The hard work is unlocking the power for masses of people, people who couldn’t care less about ontologies, or semantic webs, or even accessibility. If you want all that stuff, you have to learn how to make products that work for people, and accomplish your goals, if you can figure out how…
PS: The bit about accessibility is deliberately provocative. Think about it. People with disabilities don’t want accessibility, they want to use the Web. Different perspective.
The recurring themes?
- It’s a pity the series is only aimed at webloggers.
- I thought they were real people.
- Case studies vividly explain the issues involved.
I think Mark’s approach has been exemplary. First, he ensured that his own site is accessible. Then, without any preliminary explanation, he dropped us into a series of well-written and engaging character sketches that, by personalizing the issue, provide the best reason for caring about accessibility. Most importantly, he has promised to follow up with a series of tips that we can immediately apply to our own weblog templates.
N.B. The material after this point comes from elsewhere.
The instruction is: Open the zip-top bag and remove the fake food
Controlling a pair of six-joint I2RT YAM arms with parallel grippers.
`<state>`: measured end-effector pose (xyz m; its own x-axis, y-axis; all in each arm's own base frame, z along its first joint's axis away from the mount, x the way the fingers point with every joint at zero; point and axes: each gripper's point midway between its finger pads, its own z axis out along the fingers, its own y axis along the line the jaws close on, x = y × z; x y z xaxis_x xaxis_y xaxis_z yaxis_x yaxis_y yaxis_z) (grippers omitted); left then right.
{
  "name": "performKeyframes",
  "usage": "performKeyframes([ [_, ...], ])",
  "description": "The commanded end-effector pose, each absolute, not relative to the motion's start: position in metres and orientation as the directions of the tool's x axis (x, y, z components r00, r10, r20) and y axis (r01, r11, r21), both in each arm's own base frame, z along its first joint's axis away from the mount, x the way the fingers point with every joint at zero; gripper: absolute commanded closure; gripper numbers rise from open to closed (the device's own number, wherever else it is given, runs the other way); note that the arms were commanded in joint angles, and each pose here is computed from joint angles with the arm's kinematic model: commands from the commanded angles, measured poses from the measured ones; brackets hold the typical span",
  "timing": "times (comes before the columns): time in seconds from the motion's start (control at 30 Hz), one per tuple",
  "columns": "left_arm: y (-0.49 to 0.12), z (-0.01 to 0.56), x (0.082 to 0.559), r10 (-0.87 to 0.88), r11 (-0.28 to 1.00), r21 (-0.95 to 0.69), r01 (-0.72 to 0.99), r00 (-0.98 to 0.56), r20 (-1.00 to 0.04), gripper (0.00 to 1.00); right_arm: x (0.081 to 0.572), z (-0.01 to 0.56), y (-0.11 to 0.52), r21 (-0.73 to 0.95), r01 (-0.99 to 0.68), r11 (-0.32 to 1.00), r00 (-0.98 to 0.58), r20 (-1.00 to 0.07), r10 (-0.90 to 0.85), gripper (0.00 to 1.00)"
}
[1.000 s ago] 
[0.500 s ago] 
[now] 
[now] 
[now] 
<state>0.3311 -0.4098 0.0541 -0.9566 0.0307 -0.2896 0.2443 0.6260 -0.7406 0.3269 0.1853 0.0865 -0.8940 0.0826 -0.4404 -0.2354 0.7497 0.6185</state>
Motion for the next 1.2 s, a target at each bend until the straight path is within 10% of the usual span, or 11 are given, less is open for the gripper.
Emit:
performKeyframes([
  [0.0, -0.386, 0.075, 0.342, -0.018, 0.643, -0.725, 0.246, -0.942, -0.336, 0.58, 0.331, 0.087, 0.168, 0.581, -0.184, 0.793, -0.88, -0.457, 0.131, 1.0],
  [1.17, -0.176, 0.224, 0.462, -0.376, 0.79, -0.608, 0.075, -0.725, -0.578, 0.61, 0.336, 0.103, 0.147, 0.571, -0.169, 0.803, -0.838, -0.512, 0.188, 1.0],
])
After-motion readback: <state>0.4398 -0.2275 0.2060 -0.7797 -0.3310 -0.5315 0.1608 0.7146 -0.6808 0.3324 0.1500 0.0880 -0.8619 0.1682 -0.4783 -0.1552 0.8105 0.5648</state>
That the series is aimed at webloggers rather than a more general web audience seems OK. Better to start with a defined target audience and trust that the story will ripple out from there.
I’m aware that many bloggers believe they have an obligation to be truthful in their posts, but it’s irrelevant to me whether the personas are based on real people or not. I reject the illusion of “journalistic truth,” believing instead that a well-written fictional character is usually more engaging and believable than a “real person.”
Nor do I have any problem with the parodies. I’m committed to making my own site more accessible by implementing Mark’s tips as he publishes them. Yet I also believe that no issue, idea, or argument should be exempt from (even harsh) critical analysis—as long as the criticism is directed at the position, not the person holding the position. If we’re going to start granting exemptions for special issues or special people, we may as well admit that John Dvorak was correct when he implied that blogging is little more than a cross-linking mutual admiration society.
As for Dave Winer’s statement that “people with disabilities don’t want accessibility, they want to use the Web,” that’s not really a different perspective, that’s just Dave being provocative, as he admits. People with disabilities do want to use the Web and we can significantly enhance their Web experience by designing accessible sites. They may not want accessibility but they certainly need it.
Hats off to Dave Winer, though, for supporting a righteous cause. The traffic he directed to Mark Pilgrim’s site this week probably outweighed the flow from all the other links combined. As we embark on the adventure of making our weblogs accessible, Dave deserves the final word:
I support what [Mark’s] doing, his narratives of real-world case studies for accessibility are just what I wanted, to help me understand what the issues are, and what solutions exist.